Ukrainian soldier walks past a Humvee covered in metal framing, wire netting and other drone defences
Ukrainian Humvee in anti-drone configuration on the frontline in the Zaporizhzhia region. Photograph: PRESS SERVICE OF THE 65TH MECHANISED BRIGADE HANDOUT/EPA
  • Ukraine has launched drones at Moscow for the second night in a row, forcing closure of the capital’s three major airports, Russian officials said early on Wednesday. The mayor, Sergei Sobyanin, said 19 Ukrainian drones approached Moscow and what he claimed was debris from an intercepted drone fell over one of the key highways leading into the city. An apartment building was also reportedly struck. Russia’s aviation authority, Rosaviatsia, said it halted flights at airports serving Moscow including Vnukovo, Domodedovo and Zhukovsky.

  • Ukrainian forces attacked a power substation at the town of Rylsk in Russia’s western Kursk region, the regional governor said early on Tuesday, after Russian war bloggers reported Ukrainian forces firing missiles had smashed through the border in Kursk, crossing minefields with armoured vehicles. The Kursk governor, Alexander Khinshtein, said two people were injured in the substation attack, while two transformers were damaged and power cut.

  • The Russian military blog Rybar said Ukrainian units were trying to advance in Kursk near the settlements of Tyotkino and Glushkovo. The Ukrainian military said its forces had struck a Russian drone command unit near Tyotkino on Sunday. Russia said Ukrainian attacks on its border area near the Sumy region killed three people. Ukrainian prosecutors said on Monday that Russian forces had subjected two settlements in the Sumy region bordering Kursk – Bilopillya and Vorozhba – to artillery fire and guided bomb attacks, killing three residents and injuring four. Local officials ordered evacuations in part of Sumy across from the fighting in Kursk.

  • The Ukrainian commander-in-chief, Gen Oleksandr Syrsky, said on Monday that the Kursk offensive had “achieved most of its goals”, showing Ukraine’s military capabilities and preventing Russia from launching offensives elsewhere on the frontline. In recent weeks, Russia claimed to have quashed Ukraine’s Kursk incursion, but Ukraine’s president, Volodymyr Zelenskyy, says Kyiv’s forces continue to operate there and in the adjacent Russian region of Belgorod.
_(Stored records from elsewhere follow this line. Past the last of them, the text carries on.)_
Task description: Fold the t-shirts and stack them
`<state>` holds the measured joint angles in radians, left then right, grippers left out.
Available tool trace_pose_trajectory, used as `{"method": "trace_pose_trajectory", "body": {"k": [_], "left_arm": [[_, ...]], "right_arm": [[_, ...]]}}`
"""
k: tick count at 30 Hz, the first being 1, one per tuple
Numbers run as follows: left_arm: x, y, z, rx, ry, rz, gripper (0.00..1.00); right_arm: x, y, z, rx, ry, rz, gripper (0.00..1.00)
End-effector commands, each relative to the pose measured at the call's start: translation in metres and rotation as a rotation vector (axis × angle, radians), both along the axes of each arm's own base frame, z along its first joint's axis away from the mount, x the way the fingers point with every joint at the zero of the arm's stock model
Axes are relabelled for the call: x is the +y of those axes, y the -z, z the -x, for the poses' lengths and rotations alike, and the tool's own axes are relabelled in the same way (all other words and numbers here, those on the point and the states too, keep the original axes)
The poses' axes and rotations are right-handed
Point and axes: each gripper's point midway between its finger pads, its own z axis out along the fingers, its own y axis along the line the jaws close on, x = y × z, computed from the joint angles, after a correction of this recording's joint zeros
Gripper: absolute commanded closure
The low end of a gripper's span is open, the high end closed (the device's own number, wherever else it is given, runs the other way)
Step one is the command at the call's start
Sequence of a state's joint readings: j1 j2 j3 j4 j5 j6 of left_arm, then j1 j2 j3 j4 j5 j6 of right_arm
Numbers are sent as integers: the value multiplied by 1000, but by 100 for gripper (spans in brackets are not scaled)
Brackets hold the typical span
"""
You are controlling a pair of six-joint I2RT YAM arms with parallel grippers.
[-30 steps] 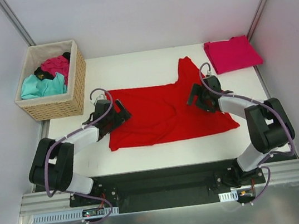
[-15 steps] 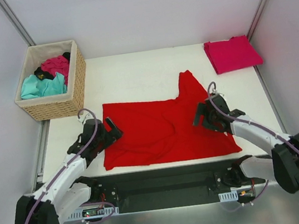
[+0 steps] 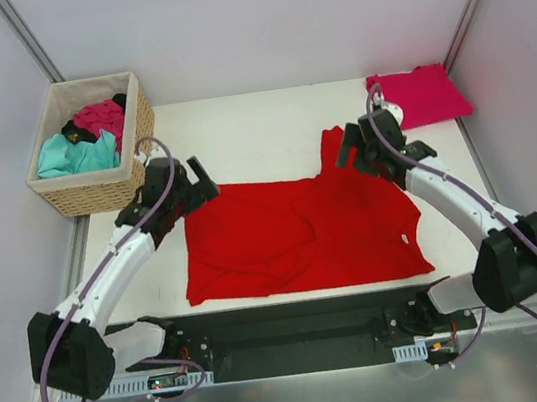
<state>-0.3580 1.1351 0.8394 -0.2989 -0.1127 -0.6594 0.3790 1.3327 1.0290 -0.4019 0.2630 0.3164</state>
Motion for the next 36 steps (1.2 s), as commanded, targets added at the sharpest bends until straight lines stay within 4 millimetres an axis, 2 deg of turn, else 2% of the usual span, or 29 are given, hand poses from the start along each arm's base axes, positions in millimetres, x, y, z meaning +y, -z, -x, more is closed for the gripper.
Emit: {"method": "trace_pose_trajectory", "body": {"k": [1, 2, 4, 6, 7, 10, 11, 12, 15, 17, 18, 22, 26, 29, 34, 36], "left_arm": [[5, -20, -48, -35, -41, -74, 1], [4, -17, -56, -21, -49, -80, 1], [0, -5, -76, 28, -50, -65, 1], [-3, 12, -86, 85, -68, -26, 1], [0, 17, -89, 104, -81, -15, 1], [3, 34, -97, 147, -112, -4, 3], [4, 36, -99, 156, -118, 1, 3], [4, 39, -101, 162, -119, 4, 3], [4, 37, -103, 158, -114, 7, 4], [6, 35, -103, 151, -113, 1, 4], [6, 36, -103, 151, -112, -3, 4], [8, 41, -104, 163, -115, -12, 4], [16, 55, -110, 180, -149, -55, 4], [17, 67, -117, 215, -168, -25, 7], [25, 78, -127, 239, -208, -11, 8], [28, 81, -129, 247, -221, 0, 8]], "right_arm": [[-7, -51, -53, -116, 10, -14, 4], [-17, -49, -64, -109, 37, -24, 4], [-30, -63, -86, -139, 76, -53, 3], [-37, -72, -102, -157, 70, -42, 4], [-41, -80, -120, -174, 68, -37, 3], [-40, -79, -146, -153, 16, -50, 3], [-39, -69, -163, -132, 16, -54, 3], [-45, -62, -171, -117, 27, -67, 3], [-31, -26, -195, -38, -13, -180, 3], [-24, -12, -201, -2, -30, -229, 2], [-23, 4, -204, 27, -28, -237, 2], [-20, 25, -207, 44, -28, -263, 2], [-18, 30, -211, 42, -36, -268, 2], [-17, 29, -217, 32, -43, -275, 2], [-22, 28, -223, 19, -50, -256, 1], [-25, 33, -222, 29, -44, -253, 3]]}}
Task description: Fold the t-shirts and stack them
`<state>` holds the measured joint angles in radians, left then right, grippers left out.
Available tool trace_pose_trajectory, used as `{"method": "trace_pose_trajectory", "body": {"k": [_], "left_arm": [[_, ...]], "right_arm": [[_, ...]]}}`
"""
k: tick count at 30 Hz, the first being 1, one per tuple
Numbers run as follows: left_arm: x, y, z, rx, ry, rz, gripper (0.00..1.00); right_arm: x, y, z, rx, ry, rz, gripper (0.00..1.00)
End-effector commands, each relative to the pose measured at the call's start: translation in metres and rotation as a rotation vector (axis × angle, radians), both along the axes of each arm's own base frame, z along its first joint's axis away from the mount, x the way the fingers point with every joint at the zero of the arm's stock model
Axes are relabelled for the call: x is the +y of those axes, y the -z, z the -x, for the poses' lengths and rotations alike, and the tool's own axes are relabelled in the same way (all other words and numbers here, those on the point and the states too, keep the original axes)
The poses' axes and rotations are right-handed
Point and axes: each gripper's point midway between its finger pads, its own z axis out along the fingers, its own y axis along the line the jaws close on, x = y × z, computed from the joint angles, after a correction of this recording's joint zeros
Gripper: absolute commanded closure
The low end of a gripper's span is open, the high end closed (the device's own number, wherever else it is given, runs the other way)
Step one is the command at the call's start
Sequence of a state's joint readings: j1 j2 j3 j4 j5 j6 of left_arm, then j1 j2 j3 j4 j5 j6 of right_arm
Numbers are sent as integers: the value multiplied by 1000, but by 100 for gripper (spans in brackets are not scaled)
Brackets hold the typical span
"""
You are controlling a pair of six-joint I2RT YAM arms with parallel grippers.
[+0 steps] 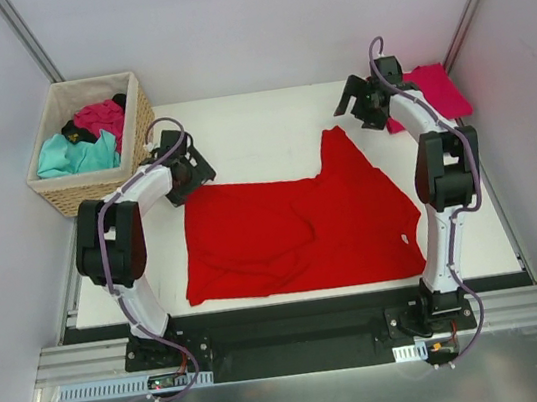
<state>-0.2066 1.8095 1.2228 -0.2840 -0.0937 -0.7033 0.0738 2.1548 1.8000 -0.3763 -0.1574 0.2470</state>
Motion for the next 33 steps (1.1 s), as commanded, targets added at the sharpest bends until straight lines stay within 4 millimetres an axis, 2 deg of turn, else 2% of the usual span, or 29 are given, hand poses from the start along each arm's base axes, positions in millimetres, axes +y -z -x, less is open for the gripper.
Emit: {"method": "trace_pose_trajectory", "body": {"k": [1, 9, 13, 20, 22, 23, 33], "left_arm": [[8, -8, -17, -24, -55, 28, 8], [18, -2, -23, -15, -89, 30, 9], [20, -5, -28, -27, -98, 33, 9], [28, -2, -34, -23, -121, 37, 10], [29, 1, -35, -17, -130, 45, 10], [29, 1, -35, -17, -135, 51, 10], [29, 10, -38, -1, -165, 89, 12]], "right_arm": [[-6, -13, -14, -54, -3, -2, 4], [-7, 24, -17, 11, 24, -33, 16], [-2, 32, -24, 20, 25, -63, 17], [10, 37, -32, 28, 13, -116, 27], [12, 40, -30, 36, 12, -123, 30], [14, 43, -28, 46, 8, -126, 35], [36, 60, -8, 86, -35, -128, 51]]}}
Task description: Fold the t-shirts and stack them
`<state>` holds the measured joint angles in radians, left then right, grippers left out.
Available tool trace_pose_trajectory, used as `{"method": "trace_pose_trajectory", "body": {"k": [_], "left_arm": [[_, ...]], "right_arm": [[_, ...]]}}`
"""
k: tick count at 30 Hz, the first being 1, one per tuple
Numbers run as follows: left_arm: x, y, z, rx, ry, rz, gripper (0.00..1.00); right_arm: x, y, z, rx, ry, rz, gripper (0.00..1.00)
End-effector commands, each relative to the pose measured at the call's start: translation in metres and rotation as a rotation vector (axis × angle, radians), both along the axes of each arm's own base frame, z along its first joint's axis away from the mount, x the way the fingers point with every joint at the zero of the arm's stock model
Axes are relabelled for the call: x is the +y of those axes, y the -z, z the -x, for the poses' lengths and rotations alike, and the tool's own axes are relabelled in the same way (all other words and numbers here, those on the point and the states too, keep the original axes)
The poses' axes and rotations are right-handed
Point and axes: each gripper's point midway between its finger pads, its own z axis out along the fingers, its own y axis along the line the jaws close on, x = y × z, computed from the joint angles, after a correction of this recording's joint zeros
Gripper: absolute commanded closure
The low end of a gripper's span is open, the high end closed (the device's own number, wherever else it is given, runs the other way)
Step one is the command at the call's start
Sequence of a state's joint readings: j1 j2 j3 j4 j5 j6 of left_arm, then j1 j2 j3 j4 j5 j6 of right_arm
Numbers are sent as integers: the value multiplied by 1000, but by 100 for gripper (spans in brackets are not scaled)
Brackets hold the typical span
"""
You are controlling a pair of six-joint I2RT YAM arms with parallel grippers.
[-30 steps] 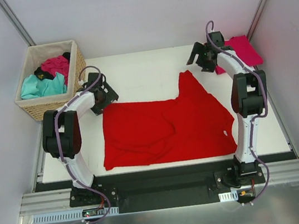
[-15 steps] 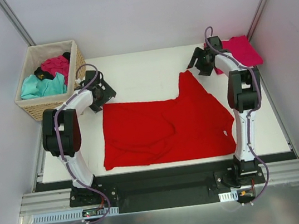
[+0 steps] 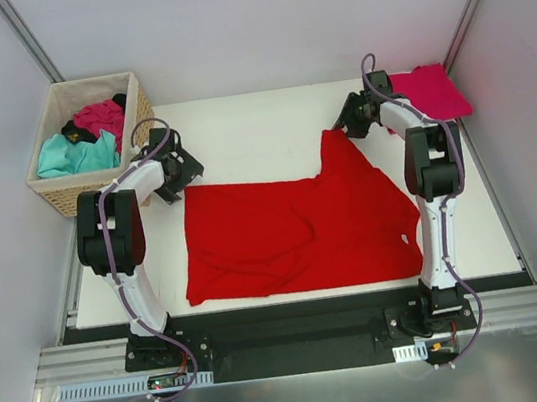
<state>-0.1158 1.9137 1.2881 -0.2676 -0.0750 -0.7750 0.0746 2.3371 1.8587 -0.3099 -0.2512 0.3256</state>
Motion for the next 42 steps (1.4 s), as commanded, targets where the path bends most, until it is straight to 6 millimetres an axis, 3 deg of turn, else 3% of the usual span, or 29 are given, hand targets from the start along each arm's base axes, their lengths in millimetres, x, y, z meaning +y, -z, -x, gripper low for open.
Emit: {"method": "trace_pose_trajectory", "body": {"k": [1, 7, 10, 14, 15, 18, 24, 28, 29, 35, 42], "left_arm": [[-2, -8, -13, -27, -22, 46, 13], [-2, -2, -15, -21, -23, 53, 20], [-3, -1, -17, -25, -21, 62, 33], [-5, -1, -17, -27, -18, 68, 68], [-5, 0, -17, -25, -18, 70, 84], [-5, 1, -16, -21, -23, 75, 100], [-5, 3, -15, -15, -26, 82, 100], [-6, -5, -15, -33, -17, 88, 100], [-11, -8, -14, -38, 2, 105, 100], [-10, -22, -8, -64, 14, 101, 100], [-9, -32, 6, -78, 14, 104, 100]], "right_arm": [[18, -1, 9, 5, -37, -13, 52], [19, 8, 13, 21, -36, -11, 62], [19, 6, 13, 18, -36, -6, 67], [18, 6, 13, 19, -32, -6, 69], [19, 6, 12, 17, -35, -5, 70], [19, 4, 13, 16, -34, -7, 71], [18, 4, 14, 17, -36, -2, 79], [11, -3, 16, 3, -37, 44, 99], [6, -1, 19, 6, -32, 62, 99], [-1, -53, 22, -117, -42, 136, 99], [2, -109, 40, -222, -81, 202, 99]]}}
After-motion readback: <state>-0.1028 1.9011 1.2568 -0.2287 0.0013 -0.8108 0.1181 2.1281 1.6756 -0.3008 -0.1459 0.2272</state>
  • A Czech-led ammunition initiative has supplied Ukraine with half a million large-calibre rounds already since the start of the year, the Czech Republic’s prime minister, Petr Fiala, said on Monday after meeting Zelenskyy in Prague.
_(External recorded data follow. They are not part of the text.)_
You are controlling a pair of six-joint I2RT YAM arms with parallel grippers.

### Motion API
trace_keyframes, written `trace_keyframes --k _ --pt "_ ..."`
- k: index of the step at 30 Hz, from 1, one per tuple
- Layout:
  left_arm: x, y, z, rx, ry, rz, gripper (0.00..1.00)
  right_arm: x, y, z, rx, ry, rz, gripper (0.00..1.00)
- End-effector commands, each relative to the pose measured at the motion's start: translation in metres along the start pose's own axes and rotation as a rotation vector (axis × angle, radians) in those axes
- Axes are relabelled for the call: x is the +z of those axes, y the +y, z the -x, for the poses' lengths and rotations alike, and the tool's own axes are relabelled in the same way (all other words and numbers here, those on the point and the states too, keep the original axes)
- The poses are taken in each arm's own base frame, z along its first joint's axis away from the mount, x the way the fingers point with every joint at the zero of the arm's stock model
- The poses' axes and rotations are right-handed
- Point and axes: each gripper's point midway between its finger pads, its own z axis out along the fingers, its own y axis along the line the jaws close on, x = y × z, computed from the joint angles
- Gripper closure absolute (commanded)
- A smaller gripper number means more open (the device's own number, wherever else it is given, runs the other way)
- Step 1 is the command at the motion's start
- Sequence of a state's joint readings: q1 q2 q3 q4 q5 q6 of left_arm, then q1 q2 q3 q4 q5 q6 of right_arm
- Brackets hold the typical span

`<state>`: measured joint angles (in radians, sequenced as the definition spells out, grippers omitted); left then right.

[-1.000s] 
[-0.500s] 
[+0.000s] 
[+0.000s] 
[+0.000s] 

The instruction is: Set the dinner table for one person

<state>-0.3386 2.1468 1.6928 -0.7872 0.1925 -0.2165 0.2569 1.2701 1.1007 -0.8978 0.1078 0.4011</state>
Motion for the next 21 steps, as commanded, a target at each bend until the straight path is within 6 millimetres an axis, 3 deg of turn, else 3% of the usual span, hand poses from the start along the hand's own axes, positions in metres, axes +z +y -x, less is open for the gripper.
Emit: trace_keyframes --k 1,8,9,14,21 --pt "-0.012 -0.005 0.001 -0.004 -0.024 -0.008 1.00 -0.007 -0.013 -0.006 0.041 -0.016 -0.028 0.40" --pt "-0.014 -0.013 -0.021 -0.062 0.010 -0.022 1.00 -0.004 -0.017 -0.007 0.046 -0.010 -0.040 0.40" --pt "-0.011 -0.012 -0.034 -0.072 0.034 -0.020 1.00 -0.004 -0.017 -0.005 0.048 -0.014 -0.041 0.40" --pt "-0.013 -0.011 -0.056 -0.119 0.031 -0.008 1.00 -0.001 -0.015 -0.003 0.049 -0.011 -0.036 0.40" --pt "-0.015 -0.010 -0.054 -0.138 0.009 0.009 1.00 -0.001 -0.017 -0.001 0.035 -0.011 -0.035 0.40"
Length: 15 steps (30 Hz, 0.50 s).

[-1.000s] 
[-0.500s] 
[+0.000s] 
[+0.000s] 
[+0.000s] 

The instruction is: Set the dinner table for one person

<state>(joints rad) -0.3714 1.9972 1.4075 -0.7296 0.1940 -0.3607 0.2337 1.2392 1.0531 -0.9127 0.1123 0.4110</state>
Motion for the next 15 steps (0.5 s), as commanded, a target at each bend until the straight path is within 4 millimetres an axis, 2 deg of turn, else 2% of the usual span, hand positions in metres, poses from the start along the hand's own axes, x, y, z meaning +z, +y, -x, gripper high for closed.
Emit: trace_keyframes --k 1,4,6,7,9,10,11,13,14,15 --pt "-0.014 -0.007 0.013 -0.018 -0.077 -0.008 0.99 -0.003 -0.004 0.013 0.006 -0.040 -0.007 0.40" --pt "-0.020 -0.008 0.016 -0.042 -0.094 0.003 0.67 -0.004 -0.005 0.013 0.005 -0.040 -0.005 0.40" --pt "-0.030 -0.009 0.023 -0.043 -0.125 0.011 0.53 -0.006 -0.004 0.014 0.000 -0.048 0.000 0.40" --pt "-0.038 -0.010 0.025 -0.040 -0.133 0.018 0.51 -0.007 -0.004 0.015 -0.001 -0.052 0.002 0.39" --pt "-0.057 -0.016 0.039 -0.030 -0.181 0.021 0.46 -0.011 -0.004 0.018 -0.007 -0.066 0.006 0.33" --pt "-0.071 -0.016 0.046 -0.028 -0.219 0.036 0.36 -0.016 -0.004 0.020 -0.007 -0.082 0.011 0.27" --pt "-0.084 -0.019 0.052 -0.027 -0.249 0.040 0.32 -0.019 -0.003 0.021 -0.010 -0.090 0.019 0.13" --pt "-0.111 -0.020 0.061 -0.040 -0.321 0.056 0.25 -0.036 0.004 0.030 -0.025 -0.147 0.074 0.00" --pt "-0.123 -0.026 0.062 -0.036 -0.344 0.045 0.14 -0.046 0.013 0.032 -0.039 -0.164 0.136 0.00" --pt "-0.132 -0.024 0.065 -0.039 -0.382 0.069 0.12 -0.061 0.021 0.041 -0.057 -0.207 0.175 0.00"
  • A Russian reporter critical of Moscow’s invasion of Ukraine has fled to France and told how Reporters Without Borders helped coordinate her escape. Speaking in an interview with Agence France-Presse in Paris, Ekaterina Barabash, 64, said: “Russian prison, it’s not a life. It is worse than death.” Barabash was arrested in February on allegations of spreading “false information” about the Russian armed forces in several posts she made on social media. She fled house arrest in April and made a “very difficult” journey to France taking about two and a half weeks. She removed her electronic bracelet when she fled house arrest – “it’s somewhere in the Russian forest.”